:: MATERIAL PROVIDED ::
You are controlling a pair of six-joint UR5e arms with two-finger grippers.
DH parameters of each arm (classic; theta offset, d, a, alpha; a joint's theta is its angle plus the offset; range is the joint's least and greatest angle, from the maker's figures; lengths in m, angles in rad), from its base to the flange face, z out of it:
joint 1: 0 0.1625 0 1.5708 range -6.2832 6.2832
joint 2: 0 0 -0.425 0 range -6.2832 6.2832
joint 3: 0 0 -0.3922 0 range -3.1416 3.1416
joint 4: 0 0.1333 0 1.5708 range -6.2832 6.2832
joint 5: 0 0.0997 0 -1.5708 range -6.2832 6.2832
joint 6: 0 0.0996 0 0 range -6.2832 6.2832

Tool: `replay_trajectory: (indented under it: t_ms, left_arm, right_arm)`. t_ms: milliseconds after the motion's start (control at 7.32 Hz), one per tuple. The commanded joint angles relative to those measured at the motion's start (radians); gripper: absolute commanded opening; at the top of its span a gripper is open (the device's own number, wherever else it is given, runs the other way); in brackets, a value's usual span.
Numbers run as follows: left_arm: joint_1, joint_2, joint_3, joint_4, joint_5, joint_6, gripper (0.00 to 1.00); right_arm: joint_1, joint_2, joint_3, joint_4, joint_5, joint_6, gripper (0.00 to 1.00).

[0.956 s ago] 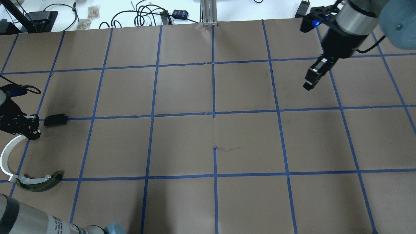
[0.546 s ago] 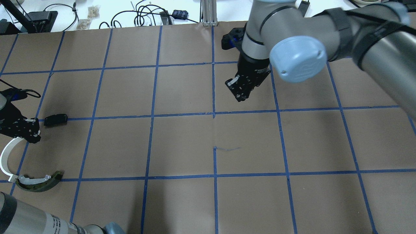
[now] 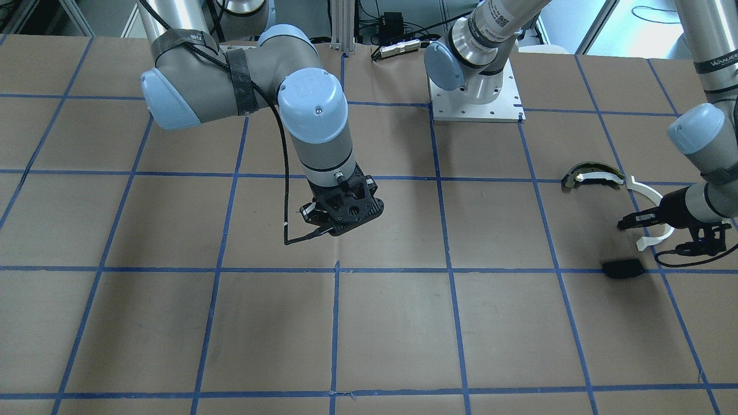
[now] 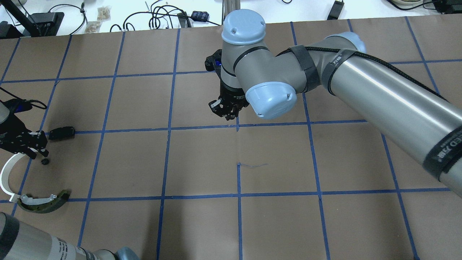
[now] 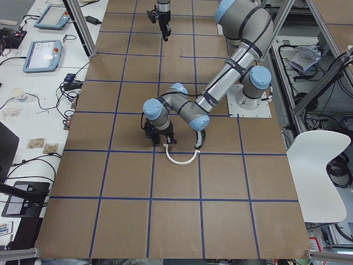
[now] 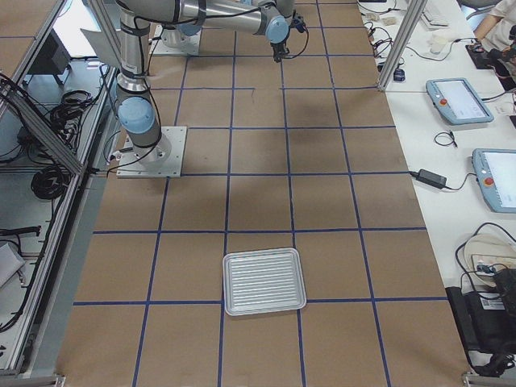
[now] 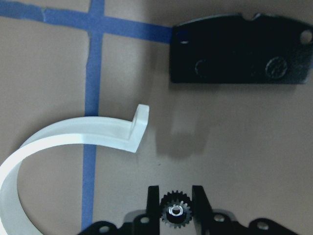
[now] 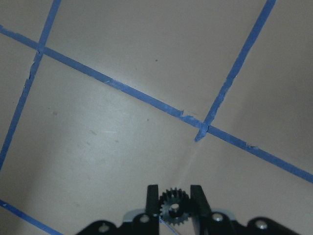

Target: Place bearing gear from tray to pile

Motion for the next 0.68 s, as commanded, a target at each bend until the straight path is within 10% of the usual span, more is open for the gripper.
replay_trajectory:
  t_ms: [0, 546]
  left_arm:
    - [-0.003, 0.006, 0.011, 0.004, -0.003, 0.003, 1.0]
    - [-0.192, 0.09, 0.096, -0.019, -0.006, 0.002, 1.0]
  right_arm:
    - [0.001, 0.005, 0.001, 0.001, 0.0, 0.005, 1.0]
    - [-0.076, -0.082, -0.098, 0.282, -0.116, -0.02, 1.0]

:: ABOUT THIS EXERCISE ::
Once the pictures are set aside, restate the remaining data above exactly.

:: WORKED SOLUTION ::
You are controlling a pair of six-joint UR5e arms with two-finger grippers.
DH parameters of each arm (classic; theta offset, d, a, alpha; a joint's theta is its angle plus the offset; range is the joint's least and greatest angle, from the maker's figures; lengths in m, angles in rad), from its base to the flange face, z out of it:
joint 1: 0 0.1625 0 1.5708 range -6.2832 6.2832
joint 2: 0 0 -0.425 0 range -6.2832 6.2832
joint 3: 0 0 -0.3922 0 range -3.1416 3.1416
joint 4: 0 0.1333 0 1.5708 range -6.2832 6.2832
joint 5: 0 0.0997 0 -1.5708 range -6.2832 6.2832
joint 6: 0 0.0996 0 0 range -6.2832 6.2832

Tool: `replay_trajectory: (indented under it: t_ms, left_arm, right_arm)`. t_ms: milliseconds after the motion's start (control at 7.32 Hz), one per tuple. The commanded joint angles relative to those measured at the motion's start (radians); gripper: absolute commanded opening; at the top of its span a gripper is open (the device's own number, wherever else it is given, runs the other way); in brackets, a value's usual span.
Numbers run as follows: left_arm: joint_1, joint_2, joint_3, joint_4, joint_5, joint_6, gripper (0.00 to 1.00); right_arm: joint_1, joint_2, joint_3, joint_4, joint_5, joint_6, gripper (0.00 to 1.00).

[0.956 s ago] 
[0.546 s ago] 
[now] 
[now] 
[now] 
[now] 
[now] 
[now] 

Target: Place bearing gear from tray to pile

Motion for the next 0.68 s, as commanded, a target at each bend until the straight path is within 10% of the usual span, more is open for the gripper.
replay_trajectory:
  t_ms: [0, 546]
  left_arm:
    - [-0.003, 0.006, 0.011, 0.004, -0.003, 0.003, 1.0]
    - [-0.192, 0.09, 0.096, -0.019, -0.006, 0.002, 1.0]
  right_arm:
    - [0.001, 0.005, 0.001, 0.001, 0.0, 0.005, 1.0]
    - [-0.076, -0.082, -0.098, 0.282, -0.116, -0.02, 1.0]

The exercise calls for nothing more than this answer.